Apple is reportedly preparing a MacBook Neo 2 for 2026, and the upgrade list is refreshingly unglamorous: more memory, a newer chip, and a bigger push into on-device AI. The key change is said to be RAM rising from 8 GB to 12 GB, a 50% jump that would give Apple more room to run local models without leaning so hard on the cloud.

If that holds, the MacBook Neo 2 could become the cheapest Mac with built-in AI features rather than just a budget Apple laptop that happens to run macOS. That is a useful slot for Apple to own, especially as rivals keep stuffing AI labels onto laptops while quietly making sure the hardware can actually handle them.

A19 Pro and more memory for local AI

The machine is said to switch to the A19 Pro chip, which should improve graphics performance and power efficiency over the previous generation. The real story, though, is the memory bump: 12 GB would unlock support for Apple’s AFM 3 Core Advanced model, built for Apple Silicon and described as having around 20 billion parameters.

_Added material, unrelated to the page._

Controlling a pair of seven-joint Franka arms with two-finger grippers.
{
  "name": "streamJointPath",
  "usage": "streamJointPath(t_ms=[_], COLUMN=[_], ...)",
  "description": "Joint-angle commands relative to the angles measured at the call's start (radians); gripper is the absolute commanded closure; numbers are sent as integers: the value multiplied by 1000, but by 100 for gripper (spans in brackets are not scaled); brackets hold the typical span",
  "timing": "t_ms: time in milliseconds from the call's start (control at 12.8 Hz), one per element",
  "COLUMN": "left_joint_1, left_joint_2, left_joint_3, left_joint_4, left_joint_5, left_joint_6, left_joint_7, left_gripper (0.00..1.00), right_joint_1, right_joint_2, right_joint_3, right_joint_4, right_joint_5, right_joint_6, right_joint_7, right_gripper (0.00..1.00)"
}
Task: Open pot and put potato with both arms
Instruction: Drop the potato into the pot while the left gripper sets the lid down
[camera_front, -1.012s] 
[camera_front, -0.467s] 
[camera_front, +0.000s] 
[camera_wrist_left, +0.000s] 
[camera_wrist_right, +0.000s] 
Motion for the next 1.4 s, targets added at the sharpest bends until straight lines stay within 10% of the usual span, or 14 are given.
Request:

That extra headroom would enable features the current MacBook Neo reportedly cannot offer because of RAM limits, including more natural voice playback, expanded voice dictation, faster local AI processing, and stronger generative AI functions. Apple is clearly trying to keep these jobs on-device, which is the safer and often faster way to do AI on a laptop anyway.

macOS 27 is set to do the heavy lifting

Software support will reportedly come from macOS 27, which is expected to be tuned for the new AI features. That matters because hardware alone rarely carries the whole load; Apple has spent years turning its chips into a platform story, and this looks like the next step in that playbook.

  • Chip: A19 Pro
  • Memory: 12 GB, up from 8 GB
  • AI model support: AFM 3 Core Advanced
  • Expected launch: 2026
  • Current MacBook Neo price: 4599 yuan

Apple’s cheapest AI Mac may arrive with a familiar trick

Apple’s current MacBook Neo is positioned as the company’s most affordable notebook at 4599 yuan, so keeping the price discipline would make the Neo 2 the entry point for Apple’s on-device AI push. That would also put pressure on Windows laptop makers, many of whom are already chasing the same low-power AI pitch but still have to prove the software payoff.

The open question is whether Apple keeps the price flat while adding the new chip and extra RAM, or quietly nudges it upward and tests how much ”affordable Apple AI” really costs. The company has room to make this feel like a bargain; the harder part is resisting the temptation to charge extra for the privilege of buying yesterday’s budget Mac with a new sticker.